The evaluation should not go astray if the types are correct (i.e.,
functions cover all the cases for the types they support and are only
applied to arguments of those types). Noticeably absent though is
type annotations and a type checker to ensure this is the case.

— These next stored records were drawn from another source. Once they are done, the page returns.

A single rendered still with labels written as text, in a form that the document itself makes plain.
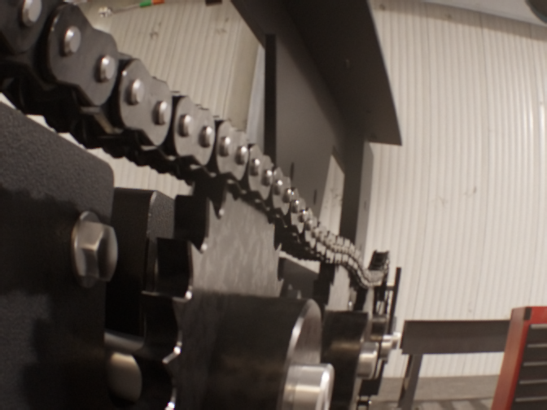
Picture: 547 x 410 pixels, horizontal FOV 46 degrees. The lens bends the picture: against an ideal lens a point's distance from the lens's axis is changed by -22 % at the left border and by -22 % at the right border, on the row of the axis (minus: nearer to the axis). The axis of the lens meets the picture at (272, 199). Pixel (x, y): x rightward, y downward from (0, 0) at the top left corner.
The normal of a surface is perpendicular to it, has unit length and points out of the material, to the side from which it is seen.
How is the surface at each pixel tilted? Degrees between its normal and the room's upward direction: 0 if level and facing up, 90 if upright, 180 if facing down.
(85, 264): 120
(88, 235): 60
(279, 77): 90
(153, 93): 90
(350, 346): 71
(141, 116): 90
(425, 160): 90
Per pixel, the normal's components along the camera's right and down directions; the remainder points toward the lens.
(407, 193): -0.19, -0.16
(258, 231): 0.97, 0.08
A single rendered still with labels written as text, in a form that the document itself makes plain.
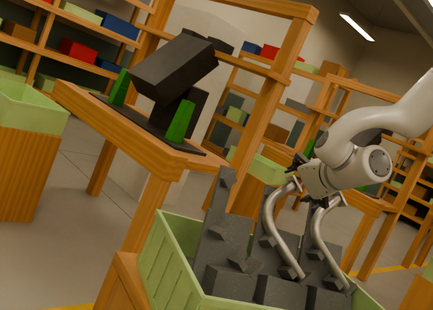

What's the nest best thing? Break the code into small bits and tests
to ensure those small bits do what they are suppose to do. Another
easy option is to translate the problematic code to Haskell. Haskell
has a type checker, so it will tell you where things went wrong.

## Decoding bad output

All that aside, there is some basic information to be obtained from
the bad output. Take, for example, the incorrect expression

```C
eval(zipWith,(Tuple2),L3(P2,P3,P4),P4)
```

which calls `zipWith` with a `Integer` third argument instead of a
`List`. It evaluates to a long ugly string that begins with

```
_list_zipWith_list_Cons_integer_Integer
```

prefixed with a bunch of `_recurse_NN_` prefixes. What this means is
pattern matching went astray because in the definition of `zipWith`
above

```C
reduce_caseReduce2(list_zipWith,xs,ys,f,__VA_ARGS__)
```

there was no `list_zipWith_list_Cons_integer_Integer` branch. The
`ys` argument must be of `List` type because it is only matched
against the `List` constructors. An invalid call was made to
`zipWith` with an incorrect third argument that was not a `List`.

## Single stepping

Where? Well that gets messy. The evaluation can be stopped at an
arbitrary step by defining `RECURSE_DEBUG`. For example,

```sh
gcc --std=c99 -E -D "RECURSE_DEBUG=(0,0,1,c)" Tests/List.c
```

stops evaluation at recursion step `0x1c` (i.e., `28`). With a bit of
shell scripting to repeatedly call it for incrementing values of
`RECURSE_DEBUG` it is possible to simulate single stepping the
evaluation.

For example, assume the problematic code is in the file
[Debug.c](Debug.c).

```
#include "List.h"
#include "Integer.h"

tag: eval(zipWith,(Tuple2),L3(P2,P3,P4),P3)
```

where we've added `tag:` as some arbitrary bit of text filter the
output to just the line we are interested in. Then the following code
will dump a trace of the first 256 evaluation steps

```sh
for i1 in {0..9} a b c d e f; do
for i0 in in {0..9} a b c d e f; do
gcc --std=c99 -E -D "RECURSE_DEBUG=(0,0,$i1,$i0)" Example.c | sed -e '/^tag:/!d' >> Example.c-singlestep
done
done
```

Of course the evaluation is lazy, and single stepping lazy programs
gives notoriously convoluted code path.

What to do? Did we mention how it is a good idea to break the program
into small bits and verify that these small bits work as advertised
before attempting building bigger components from faulty blocks?

# Implementation

The code is well documented. See [Recurse.h](Recurse.h) for details
about how Variadic macros accidentally made the the C99 pre-processor
turning complete. Then see [Reduce.h](Reduce.h) for details on how a
somewhat Haskell-like syntax is achieved on top of this.